How to Read Your Hydro Bill in Ontario
Quick breakdown
- Energy (kWh): The electricity you used during the billing period.
- Price plan: Ontario bills usually use TOU, ULO, or Tiered rates set by the Ontario Energy Board (OEB).
- Delivery + regulatory: Charges tied to local wires, system operation, and market programs.
- Taxes and rebates: HST applies, and eligible accounts may show the Ontario Electricity Rebate (OER) line.
This page is Ontario-specific. For Quebec, see How to Read Your Hydro-Quebec Bill (Rate D).
Step 1: Identify your Ontario price plan
Look for a section that identifies your electricity price plan. Most Ontario residential bills are on one of these OEB plans:
- Time-of-Use (TOU): different prices by time period (off-peak, mid-peak, on-peak).

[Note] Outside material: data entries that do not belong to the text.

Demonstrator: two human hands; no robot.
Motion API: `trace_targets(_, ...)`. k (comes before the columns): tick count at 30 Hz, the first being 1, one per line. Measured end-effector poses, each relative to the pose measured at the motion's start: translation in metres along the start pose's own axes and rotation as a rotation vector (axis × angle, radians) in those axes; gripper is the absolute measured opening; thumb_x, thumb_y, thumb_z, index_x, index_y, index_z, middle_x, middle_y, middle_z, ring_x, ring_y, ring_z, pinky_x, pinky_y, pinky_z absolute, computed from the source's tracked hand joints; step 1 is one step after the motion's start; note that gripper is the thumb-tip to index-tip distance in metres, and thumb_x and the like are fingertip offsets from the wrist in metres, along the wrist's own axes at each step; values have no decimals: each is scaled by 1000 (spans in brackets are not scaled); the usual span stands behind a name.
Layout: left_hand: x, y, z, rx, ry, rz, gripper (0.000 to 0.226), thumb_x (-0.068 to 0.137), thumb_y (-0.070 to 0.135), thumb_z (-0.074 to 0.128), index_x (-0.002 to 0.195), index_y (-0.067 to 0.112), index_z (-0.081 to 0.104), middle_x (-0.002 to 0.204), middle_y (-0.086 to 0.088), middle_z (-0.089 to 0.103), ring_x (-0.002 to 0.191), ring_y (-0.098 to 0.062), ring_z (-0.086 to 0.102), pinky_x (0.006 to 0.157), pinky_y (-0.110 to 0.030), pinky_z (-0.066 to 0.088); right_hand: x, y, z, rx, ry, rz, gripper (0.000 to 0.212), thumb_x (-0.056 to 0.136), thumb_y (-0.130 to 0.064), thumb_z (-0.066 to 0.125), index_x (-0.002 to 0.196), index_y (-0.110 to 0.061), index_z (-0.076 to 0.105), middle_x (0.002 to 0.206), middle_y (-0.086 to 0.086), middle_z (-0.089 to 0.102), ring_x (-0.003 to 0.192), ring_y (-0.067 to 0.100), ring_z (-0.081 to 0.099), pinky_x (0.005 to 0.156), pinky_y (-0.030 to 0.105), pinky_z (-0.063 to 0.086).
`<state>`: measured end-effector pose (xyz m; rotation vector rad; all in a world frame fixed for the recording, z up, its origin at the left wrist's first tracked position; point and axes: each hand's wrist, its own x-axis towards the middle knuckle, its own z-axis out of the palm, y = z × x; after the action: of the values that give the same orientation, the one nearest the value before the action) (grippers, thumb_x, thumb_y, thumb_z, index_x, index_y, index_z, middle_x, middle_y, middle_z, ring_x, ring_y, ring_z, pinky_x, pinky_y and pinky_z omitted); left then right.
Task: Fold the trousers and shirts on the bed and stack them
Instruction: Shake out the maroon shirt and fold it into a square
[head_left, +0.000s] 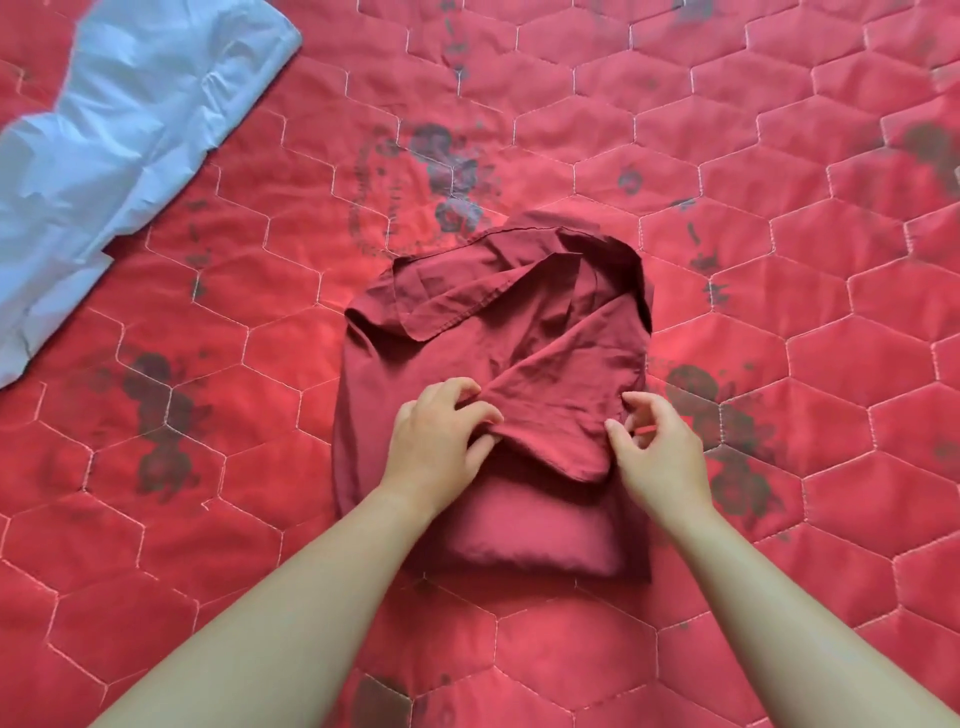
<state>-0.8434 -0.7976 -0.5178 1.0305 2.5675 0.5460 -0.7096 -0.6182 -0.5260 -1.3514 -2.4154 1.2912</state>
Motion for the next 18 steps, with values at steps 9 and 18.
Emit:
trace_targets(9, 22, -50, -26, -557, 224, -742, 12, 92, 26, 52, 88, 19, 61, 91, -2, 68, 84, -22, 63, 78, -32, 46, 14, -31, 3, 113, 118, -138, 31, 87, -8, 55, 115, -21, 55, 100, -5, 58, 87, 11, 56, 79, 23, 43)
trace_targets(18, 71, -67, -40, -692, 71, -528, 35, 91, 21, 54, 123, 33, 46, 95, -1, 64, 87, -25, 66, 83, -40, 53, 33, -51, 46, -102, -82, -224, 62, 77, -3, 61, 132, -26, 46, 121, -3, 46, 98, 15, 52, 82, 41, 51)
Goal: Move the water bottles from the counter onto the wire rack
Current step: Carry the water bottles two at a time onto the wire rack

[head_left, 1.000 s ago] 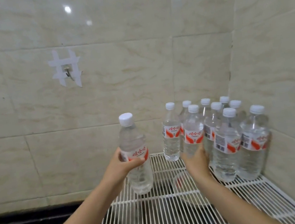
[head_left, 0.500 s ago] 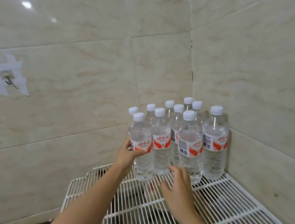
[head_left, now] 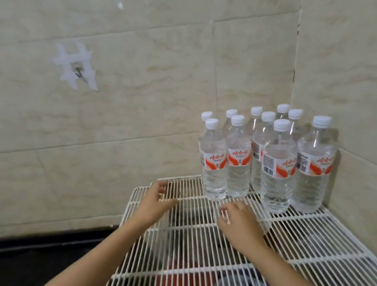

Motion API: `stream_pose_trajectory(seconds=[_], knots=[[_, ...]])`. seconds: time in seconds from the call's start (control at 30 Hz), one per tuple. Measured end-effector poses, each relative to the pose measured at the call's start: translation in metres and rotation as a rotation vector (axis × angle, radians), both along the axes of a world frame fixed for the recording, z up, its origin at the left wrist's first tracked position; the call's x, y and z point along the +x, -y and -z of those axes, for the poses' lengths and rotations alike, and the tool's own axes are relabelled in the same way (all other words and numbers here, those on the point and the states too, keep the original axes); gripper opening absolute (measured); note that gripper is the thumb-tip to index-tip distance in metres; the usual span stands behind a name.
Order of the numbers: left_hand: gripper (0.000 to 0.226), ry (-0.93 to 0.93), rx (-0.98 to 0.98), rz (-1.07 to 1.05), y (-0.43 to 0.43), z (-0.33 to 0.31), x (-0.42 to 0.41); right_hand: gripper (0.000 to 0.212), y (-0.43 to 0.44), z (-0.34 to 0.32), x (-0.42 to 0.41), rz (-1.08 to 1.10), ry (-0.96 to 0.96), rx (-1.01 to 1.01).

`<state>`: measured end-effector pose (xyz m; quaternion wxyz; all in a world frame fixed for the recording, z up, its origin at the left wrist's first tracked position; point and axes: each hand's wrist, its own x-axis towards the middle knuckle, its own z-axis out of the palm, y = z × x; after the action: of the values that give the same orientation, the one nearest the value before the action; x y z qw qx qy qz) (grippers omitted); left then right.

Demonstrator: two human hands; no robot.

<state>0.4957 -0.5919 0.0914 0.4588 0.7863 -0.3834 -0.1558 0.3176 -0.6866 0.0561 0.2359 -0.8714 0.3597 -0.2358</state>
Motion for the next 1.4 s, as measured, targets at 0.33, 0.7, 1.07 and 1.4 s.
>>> stream_pose_trajectory(seconds=[0.33, 0.7, 1.07, 1.4], knots=[[0.029, 0.101, 0.056, -0.558, -0.233, 0.050, 0.008, 0.035, -0.103, -0.036, 0.045, -0.706, -0.076, -0.125], [0.020, -0.012, -0.043, -1.079, -0.501, 0.089, -0.031, 0.037, -0.309, 0.000, 0.143, -1.005, -0.183, -0.169], [0.030, -0.011, 0.060, -1.348, -0.734, 0.120, -0.081, 0.044, -0.551, 0.079, 0.162, -1.151, -0.381, -0.167], [0.032, -0.170, 0.115, -1.470, -0.827, 0.174, -0.117, 0.045, -0.669, 0.118, 0.183, -1.312, -0.476, -0.253]])
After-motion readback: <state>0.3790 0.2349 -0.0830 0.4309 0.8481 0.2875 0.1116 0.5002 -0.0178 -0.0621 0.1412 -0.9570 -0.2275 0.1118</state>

- Ultra-Low Overnight (ULO): very low overnight price, but a high weekday on-peak window.
- Tiered: one price up to a monthly threshold, then a higher price above that threshold.
As of November 1, 2025, OEB residential reference prices are TOU: 9.8 / 15.7 / 20.3 cents per kWh (off/mid/on), ULO overnight: 3.9 cents per kWh, and Tiered: 12.0 then 14.2 cents per kWh (with seasonal threshold changes). Always verify the latest OEB table before publishing rate-sensitive calculations.
Step 2: Understand what each bill line means
Ontario bills are usually grouped into a few major sections:
- Electricity: your metered kWh multiplied by your active price plan.
- Delivery: distribution and transmission related charges from your local utility and the broader grid.
- Regulatory: costs to operate and administer Ontario's electricity system.
- Rebate line: eligible accounts may show OER as a separate credit.
- HST: tax applied after applicable adjustments.
If your total jumped, compare both usage and each charge category, not just the final amount. A higher total can come from increased kWh, a plan mismatch (for your usage habits), seasonal threshold shifts, or delivery and tax impacts.
TOU vs ULO vs Tiered: practical decision rule
| Plan | Works best when | Risk area |
|---|---|---|
| TOU | You can shift some use to evenings/weekends. | Weekday on-peak usage can still raise costs. |
| ULO | You can move heavy loads to 11 p.m. to 7 a.m. (EV charging, laundry). | Late afternoon/evening weekday usage can be expensive. |
| Tiered | Your usage timing is fixed and you prefer predictable rates. | Crossing monthly threshold pushes additional kWh to the higher tier. |
If you have an EV and can charge overnight, ULO can be strong. If your household load is concentrated in weekday evening hours, TOU or Tiered may be better depending on your monthly kWh profile.
Step 3: Estimate your next Ontario bill
- Get your recent daily or monthly kWh usage from your bill history.
- Apply your current Ontario plan (TOU, ULO, or Tiered) to energy usage.
- Add delivery and regulatory lines from a recent statement as a planning baseline.
- Apply HST and include rebate lines where eligible.
Use the kWh Calculator and Electricity Cost Calculator for appliance-level estimates, then reconcile against your utility statement structure.
Ontario troubleshooting checklist for high bills
- Did your billing period have more days than last cycle?
- Did your price plan change or stop matching your usage pattern?
- Did seasonal heating/cooling loads increase your kWh?
- Did EV charging move into higher-cost windows?
- Did delivery and HST rise even with similar energy usage?
For utility-specific context, Toronto Hydro's high-bill guidance highlights seasonal HVAC impact, phantom loads, and billing-cycle day count variation as common causes.
Related tools and guides
FAQ
Where do I confirm current Ontario electricity prices?
Use the Ontario Energy Board electricity rates page. It publishes current TOU, ULO, and Tiered prices and seasonal thresholds, plus links to historical rates.
Does delivery disappear if I lower usage?
Not entirely. Some delivery components vary with usage and some are fixed. Even low-consumption months typically retain baseline delivery and regulatory charges.
Is ULO always cheapest?
Only for the overnight window. ULO also has a high weekday on-peak period. It helps most when you can shift large flexible loads to overnight hours.
Why did my bill rise with similar usage?
Check billing days, plan mix, delivery components, and tax/rebate lines. A longer cycle or changed charge mix can increase totals even when kWh is similar.
Can I switch between TOU, ULO, and Tiered in Ontario?
Residential and eligible small business customers can generally choose among OEB-regulated plans through their local utility process. Confirm plan-change rules with your distributor.
Disclaimer: Results are informational estimates for learning and planning only. Always follow the applicable electrical code and consult a qualified licensed electrician for safety-critical work.